**DESCRIPTION OF THE TASK:**
Your response should be the complete listing, copied exactly.
========
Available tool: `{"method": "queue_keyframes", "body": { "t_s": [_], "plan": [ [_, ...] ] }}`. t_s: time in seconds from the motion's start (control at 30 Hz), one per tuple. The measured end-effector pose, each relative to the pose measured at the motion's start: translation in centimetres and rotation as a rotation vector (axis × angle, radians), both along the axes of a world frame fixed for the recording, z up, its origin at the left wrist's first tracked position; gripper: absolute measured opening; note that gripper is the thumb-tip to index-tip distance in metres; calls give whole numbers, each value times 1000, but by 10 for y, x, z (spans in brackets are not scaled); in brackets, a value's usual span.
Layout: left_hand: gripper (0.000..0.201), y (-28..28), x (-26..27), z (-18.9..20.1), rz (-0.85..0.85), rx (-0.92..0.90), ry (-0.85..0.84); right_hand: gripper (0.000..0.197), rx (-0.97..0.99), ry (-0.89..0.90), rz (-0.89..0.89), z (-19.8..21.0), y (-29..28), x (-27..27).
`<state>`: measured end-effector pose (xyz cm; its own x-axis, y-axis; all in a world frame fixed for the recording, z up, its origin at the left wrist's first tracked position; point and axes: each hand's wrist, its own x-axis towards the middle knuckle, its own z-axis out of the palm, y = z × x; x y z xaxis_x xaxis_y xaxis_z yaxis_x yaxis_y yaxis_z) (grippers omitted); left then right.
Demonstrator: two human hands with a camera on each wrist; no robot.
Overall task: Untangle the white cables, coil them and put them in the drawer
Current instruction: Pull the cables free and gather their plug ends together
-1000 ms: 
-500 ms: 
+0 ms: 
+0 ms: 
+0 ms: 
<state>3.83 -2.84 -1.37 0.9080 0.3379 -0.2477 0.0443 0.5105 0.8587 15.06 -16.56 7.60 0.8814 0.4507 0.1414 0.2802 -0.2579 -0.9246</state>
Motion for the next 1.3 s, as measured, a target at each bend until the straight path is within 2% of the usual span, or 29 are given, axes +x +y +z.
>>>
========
**EXERCISE SOLUTION:**
Available tool: `{"method": "queue_keyframes", "body": { "t_s": [_], "plan": [ [_, ...] ] }}`. t_s: time in seconds from the motion's start (control at 30 Hz), one per tuple. The measured end-effector pose, each relative to the pose measured at the motion's start: translation in centimetres and rotation as a rotation vector (axis × angle, radians), both along the axes of a world frame fixed for the recording, z up, its origin at the left wrist's first tracked position; gripper: absolute measured opening; note that gripper is the thumb-tip to index-tip distance in metres; calls give whole numbers, each value times 1000, but by 10 for y, x, z (spans in brackets are not scaled); in brackets, a value's usual span.
Layout: left_hand: gripper (0.000..0.201), y (-28..28), x (-26..27), z (-18.9..20.1), rz (-0.85..0.85), rx (-0.92..0.90), ry (-0.85..0.84); right_hand: gripper (0.000..0.197), rx (-0.97..0.99), ry (-0.89..0.90), rz (-0.89..0.89), z (-19.8..21.0), y (-29..28), x (-27..27).
`<state>`: measured end-effector pose (xyz cm; its own x-axis, y-axis; all in a world frame fixed for the recording, z up, its origin at the left wrist's first tracked position; point and axes: each hand's wrist, its own x-axis towards the middle knuckle, its own z-axis out of the palm, y = z × x; x y z xaxis_x xaxis_y xaxis_z yaxis_x yaxis_y yaxis_z) (grippers omitted); left then right.
Demonstrator: two human hands with a camera on each wrist; no robot.
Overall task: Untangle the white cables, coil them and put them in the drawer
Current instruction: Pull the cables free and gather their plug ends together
-1000 ms: 
-500 ms: 
+0 ms: 
+0 ms: 
+0 ms: 
<state>3.83 -2.84 -1.37 0.9080 0.3379 -0.2477 0.0443 0.5105 0.8587 15.06 -16.56 7.60 0.8814 0.4507 0.1414 0.2802 -0.2579 -0.9246</state>
Motion for the next 1.3 s, as measured, a target at each bend until the straight path is within 2% of the usual span, or 29 are given, axes +x +y +z.
>>>

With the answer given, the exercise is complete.